With 92% of students receiving scholarship support, AJU leans heavily on institutional aid to make attendance feasible. The university doesn't advertise a formal no-loan policy or full-need meeting guarantee, but its small size and religious affiliation suggest aid packages may be more personalized than algorithmic. Financial aid FAQs emphasize completing the FAFSA as the gateway to determining eligibility, with no mention of merit-based awards divorced from need calculations. This aligns with AJU's mission-driven ethos—the goal appears to be removing financial barriers for committed Jewish students rather than competing for high-stat applicants with merit scholarships.

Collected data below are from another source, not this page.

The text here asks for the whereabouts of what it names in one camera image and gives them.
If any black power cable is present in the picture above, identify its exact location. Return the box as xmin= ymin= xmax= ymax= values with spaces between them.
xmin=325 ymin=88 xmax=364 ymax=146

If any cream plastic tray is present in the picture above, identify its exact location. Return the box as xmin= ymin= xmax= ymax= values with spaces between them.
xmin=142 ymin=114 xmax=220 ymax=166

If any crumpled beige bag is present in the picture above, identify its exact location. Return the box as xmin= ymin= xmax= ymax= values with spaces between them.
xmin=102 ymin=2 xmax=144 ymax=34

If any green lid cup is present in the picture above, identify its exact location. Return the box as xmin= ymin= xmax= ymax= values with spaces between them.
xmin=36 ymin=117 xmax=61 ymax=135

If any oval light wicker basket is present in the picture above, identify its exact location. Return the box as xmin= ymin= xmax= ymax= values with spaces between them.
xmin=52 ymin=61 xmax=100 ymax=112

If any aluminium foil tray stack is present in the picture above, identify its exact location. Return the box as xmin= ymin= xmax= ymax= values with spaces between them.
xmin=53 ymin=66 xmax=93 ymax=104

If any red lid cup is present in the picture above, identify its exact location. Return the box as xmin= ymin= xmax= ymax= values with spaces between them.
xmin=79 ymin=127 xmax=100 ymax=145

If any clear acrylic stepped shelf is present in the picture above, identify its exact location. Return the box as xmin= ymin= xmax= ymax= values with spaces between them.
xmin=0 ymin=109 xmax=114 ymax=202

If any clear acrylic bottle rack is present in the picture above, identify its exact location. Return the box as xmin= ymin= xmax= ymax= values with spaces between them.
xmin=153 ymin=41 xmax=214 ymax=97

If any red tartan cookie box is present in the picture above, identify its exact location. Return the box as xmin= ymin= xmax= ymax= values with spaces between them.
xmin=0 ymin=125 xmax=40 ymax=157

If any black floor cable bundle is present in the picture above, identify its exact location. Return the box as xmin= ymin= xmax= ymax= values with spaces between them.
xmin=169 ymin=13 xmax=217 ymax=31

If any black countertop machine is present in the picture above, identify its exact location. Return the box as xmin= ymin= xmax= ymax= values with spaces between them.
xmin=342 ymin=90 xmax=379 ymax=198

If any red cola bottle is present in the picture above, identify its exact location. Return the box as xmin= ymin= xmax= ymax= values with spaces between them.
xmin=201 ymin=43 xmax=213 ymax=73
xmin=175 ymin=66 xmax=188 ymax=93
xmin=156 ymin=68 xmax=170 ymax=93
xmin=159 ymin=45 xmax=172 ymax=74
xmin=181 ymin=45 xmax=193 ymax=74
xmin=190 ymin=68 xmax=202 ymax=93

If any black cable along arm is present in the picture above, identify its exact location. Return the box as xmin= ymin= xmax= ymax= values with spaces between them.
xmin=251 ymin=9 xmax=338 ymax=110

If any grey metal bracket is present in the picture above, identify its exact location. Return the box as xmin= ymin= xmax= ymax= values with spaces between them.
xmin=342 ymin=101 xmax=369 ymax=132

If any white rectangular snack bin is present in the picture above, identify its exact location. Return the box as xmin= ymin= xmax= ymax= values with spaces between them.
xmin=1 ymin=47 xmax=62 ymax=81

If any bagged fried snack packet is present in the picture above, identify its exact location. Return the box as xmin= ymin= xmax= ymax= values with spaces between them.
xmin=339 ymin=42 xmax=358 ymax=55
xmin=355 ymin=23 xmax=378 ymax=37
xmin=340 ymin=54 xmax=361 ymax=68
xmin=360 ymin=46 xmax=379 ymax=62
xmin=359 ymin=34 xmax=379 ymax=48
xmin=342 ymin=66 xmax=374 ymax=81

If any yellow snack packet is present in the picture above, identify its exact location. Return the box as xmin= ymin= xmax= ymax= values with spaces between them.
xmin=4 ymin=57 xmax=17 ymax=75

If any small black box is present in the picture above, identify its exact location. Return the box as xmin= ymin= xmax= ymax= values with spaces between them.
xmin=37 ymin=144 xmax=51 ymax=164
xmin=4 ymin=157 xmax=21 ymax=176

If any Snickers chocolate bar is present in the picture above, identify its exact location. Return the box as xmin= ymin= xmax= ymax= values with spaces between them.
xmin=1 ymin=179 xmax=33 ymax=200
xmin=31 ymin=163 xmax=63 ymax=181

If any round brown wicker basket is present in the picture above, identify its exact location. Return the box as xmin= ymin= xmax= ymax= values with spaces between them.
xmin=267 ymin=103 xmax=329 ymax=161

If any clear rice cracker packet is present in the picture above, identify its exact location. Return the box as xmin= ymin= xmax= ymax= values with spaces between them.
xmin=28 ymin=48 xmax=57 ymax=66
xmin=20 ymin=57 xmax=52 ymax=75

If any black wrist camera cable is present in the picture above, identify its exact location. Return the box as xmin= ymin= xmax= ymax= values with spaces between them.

AJU occupies a unique niche: It's neither a cloistered yeshiva nor a secular university with a Jewish studies department, but a hybrid where Jewish learning permeates every aspect of institutional life. The rabbinical school lends scholarly heft, while the undergraduate program serves as an accessible gateway for students who want their college experience deeply intertwined with Jewish community. In an era when many Jewish students feel compelled to defend their identity on campus, AJU offers the rare college environment where Judaism isn't just tolerated but centered—from classroom discussions to cafeteria menus. That singular focus comes with tradeoffs (limited STEM offerings, modest graduation rates), but for students seeking an immersive Jewish intellectual community, there are few comparable options on the West Coast.